Antibody dilution optimization: Systematically test different dilutions of primary antibody to determine optimal signal-to-noise ratio.
Extended washing steps: Perform multiple washes with TBST (three times for 5-10 minutes each) to remove unbound antibody .
Controls: Include negative controls (omitting primary antibody) and tissue-specific controls (tissues known not to express TMCO5B) in each experiment.
Antibody pre-absorption: Consider pre-absorbing antibodies with unrelated tissues to reduce non-specific binding.

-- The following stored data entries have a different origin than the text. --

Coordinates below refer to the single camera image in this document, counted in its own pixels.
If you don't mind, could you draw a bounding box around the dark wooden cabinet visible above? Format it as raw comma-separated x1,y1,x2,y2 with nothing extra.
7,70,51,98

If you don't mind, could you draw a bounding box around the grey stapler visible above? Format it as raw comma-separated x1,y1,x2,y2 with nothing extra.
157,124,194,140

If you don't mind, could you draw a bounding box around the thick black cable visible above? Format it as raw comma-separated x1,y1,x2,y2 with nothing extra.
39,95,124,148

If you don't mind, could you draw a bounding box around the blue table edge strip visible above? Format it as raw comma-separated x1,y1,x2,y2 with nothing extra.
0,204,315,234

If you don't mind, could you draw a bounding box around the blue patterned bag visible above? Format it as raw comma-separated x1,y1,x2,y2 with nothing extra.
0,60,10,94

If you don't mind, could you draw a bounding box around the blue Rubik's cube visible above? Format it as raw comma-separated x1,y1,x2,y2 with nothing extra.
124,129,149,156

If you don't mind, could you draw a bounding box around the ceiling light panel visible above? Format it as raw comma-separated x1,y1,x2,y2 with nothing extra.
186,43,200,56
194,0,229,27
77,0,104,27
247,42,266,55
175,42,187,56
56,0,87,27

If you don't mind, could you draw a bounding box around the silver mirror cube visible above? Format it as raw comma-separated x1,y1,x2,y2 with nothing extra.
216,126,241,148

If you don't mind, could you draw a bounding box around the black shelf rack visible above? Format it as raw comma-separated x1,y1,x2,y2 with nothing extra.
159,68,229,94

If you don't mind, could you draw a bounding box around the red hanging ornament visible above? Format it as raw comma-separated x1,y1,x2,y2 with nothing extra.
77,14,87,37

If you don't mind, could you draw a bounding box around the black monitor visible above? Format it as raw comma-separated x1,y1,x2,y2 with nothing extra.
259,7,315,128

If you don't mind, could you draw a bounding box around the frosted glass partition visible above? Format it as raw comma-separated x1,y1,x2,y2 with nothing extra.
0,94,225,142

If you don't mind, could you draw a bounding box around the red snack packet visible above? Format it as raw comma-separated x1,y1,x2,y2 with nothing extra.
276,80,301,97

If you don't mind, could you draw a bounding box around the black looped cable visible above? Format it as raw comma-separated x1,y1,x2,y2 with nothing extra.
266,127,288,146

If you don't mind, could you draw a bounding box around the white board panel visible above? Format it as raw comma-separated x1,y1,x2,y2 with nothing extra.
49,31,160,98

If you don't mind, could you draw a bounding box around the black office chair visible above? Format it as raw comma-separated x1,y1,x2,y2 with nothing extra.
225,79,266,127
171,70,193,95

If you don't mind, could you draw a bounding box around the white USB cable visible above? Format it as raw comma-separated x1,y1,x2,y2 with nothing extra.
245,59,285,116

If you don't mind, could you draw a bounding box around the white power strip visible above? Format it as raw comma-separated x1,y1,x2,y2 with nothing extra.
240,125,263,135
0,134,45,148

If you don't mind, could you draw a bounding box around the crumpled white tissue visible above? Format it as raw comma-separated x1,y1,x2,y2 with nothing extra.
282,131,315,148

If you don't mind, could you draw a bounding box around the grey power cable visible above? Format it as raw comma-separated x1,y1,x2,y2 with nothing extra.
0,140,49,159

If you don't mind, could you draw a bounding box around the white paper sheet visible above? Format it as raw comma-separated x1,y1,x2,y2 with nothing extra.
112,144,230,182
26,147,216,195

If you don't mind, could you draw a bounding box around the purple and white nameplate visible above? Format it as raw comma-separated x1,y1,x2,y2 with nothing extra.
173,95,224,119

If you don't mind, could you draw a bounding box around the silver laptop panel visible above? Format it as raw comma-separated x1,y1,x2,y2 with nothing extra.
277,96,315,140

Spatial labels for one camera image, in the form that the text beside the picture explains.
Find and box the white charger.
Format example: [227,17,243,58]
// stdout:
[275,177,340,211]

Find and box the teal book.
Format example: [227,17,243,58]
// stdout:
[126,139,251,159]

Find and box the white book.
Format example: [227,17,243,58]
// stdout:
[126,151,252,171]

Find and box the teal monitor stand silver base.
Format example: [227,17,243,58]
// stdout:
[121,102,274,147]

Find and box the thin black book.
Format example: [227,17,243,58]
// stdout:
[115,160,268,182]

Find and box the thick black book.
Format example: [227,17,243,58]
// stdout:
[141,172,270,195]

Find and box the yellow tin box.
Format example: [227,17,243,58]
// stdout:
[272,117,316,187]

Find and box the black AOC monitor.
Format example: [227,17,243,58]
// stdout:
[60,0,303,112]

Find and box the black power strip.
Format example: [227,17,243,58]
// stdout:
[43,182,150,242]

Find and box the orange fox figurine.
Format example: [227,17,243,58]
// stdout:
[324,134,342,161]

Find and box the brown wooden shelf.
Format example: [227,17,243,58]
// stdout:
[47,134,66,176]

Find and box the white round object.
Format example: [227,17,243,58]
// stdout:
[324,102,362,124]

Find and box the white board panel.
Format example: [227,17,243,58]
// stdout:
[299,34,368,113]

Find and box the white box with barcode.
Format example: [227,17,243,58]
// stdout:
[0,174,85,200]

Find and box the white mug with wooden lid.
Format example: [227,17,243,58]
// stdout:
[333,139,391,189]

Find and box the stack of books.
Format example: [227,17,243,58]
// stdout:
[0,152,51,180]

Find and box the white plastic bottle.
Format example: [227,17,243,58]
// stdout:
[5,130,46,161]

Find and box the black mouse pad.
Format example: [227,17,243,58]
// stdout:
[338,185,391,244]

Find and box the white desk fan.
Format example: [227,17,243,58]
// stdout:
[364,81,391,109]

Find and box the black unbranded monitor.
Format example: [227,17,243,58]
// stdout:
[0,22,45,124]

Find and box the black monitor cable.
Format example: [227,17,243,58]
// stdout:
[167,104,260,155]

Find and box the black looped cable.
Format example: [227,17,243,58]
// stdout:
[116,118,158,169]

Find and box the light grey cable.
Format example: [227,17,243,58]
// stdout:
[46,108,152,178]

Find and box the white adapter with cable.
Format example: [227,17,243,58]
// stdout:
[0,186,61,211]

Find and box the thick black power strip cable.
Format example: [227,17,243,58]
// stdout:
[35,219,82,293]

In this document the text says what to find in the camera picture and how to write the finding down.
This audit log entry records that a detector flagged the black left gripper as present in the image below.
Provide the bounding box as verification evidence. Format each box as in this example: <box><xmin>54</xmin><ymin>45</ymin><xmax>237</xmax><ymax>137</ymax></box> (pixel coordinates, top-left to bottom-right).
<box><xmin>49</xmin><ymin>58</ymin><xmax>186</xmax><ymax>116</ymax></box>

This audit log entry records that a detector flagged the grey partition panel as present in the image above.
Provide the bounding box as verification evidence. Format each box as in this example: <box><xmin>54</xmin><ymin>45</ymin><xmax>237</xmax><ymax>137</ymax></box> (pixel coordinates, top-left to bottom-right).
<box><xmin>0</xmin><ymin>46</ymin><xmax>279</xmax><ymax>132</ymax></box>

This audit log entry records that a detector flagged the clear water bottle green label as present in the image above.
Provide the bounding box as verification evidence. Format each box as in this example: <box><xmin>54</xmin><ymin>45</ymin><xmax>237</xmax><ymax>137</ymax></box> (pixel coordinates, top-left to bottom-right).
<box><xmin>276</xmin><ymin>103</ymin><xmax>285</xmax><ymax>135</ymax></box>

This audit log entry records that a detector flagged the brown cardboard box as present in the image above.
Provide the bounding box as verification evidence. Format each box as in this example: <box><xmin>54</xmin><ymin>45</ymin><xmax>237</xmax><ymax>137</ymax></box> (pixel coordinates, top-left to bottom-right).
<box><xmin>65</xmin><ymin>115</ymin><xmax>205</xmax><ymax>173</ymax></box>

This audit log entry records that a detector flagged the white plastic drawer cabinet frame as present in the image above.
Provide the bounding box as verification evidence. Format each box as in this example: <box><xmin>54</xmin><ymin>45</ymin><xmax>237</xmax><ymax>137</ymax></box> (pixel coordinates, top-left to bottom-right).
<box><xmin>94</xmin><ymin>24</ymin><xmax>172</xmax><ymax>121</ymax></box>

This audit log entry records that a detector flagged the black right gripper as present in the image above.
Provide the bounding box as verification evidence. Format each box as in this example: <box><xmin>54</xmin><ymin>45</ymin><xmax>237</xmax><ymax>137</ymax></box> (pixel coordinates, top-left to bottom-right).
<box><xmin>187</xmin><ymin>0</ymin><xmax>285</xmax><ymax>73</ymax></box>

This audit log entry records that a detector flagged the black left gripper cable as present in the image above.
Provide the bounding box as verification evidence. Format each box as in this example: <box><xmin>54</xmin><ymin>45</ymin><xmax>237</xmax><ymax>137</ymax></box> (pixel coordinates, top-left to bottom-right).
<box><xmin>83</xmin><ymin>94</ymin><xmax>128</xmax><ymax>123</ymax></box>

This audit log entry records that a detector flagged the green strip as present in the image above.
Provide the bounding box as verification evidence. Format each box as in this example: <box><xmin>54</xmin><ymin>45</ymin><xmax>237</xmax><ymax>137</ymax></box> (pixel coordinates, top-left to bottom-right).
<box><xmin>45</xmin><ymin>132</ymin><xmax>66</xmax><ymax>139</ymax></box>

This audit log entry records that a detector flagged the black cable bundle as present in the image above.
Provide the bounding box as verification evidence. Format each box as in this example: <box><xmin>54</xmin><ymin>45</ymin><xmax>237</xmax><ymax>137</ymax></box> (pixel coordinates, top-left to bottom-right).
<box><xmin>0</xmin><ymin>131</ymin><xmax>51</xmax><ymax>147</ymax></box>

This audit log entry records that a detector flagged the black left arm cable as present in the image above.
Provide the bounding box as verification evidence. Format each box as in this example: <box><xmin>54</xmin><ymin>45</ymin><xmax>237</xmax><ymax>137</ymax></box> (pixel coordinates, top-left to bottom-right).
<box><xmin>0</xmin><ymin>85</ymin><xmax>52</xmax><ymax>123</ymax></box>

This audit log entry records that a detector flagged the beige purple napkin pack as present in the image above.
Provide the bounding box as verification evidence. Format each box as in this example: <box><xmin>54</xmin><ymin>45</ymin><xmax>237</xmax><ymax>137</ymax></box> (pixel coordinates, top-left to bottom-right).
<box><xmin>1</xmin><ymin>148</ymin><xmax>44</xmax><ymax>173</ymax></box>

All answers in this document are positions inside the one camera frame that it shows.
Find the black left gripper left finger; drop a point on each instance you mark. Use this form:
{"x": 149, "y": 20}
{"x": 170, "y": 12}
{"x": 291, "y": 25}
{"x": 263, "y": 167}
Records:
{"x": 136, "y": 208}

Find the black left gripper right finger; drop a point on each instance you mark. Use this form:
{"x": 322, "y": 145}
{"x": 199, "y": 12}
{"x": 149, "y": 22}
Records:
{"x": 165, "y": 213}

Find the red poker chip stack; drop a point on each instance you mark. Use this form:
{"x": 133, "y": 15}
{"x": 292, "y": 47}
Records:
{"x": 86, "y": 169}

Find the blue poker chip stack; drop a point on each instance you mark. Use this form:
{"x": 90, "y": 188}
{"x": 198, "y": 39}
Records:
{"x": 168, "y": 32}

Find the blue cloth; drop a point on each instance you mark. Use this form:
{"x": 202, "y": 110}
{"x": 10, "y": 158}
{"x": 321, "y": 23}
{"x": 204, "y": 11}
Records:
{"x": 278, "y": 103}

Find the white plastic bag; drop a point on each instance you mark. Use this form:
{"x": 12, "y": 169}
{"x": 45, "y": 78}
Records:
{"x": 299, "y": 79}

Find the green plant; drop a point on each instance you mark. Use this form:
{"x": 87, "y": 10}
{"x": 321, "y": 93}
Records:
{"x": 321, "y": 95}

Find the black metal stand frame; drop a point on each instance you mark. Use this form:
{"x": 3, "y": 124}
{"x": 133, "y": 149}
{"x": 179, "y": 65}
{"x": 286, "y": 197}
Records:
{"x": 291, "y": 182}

Monoclonal antibodies: Use well-characterized monoclonal antibodies (like RTm01 described in the search results) rather than polyclonal antibodies to increase specificity .
For researchers encountering challenges in detecting TMCO5B during specific developmental stages:
Sample preparation optimization: Ensure appropriate fixation protocols that preserve epitope accessibility while maintaining tissue morphology.
Antigen retrieval: Test various antigen retrieval methods (heat-induced, enzymatic, pH variations) to expose potentially masked epitopes.
Signal amplification: Consider employing tyramide signal amplification or other enhancement methods for low-abundance targets.
Alternative detection systems: Compare colorimetric versus fluorescent detection methods for optimal sensitivity.
Combination with staging markers: Use co-staining with stage-specific markers to precisely identify developmental windows of interest.
High-sensitivity Western blotting: The search results mention using highly-sensitive chemiluminescent detection methods for challenging samples , which can be particularly helpful for developmental studies.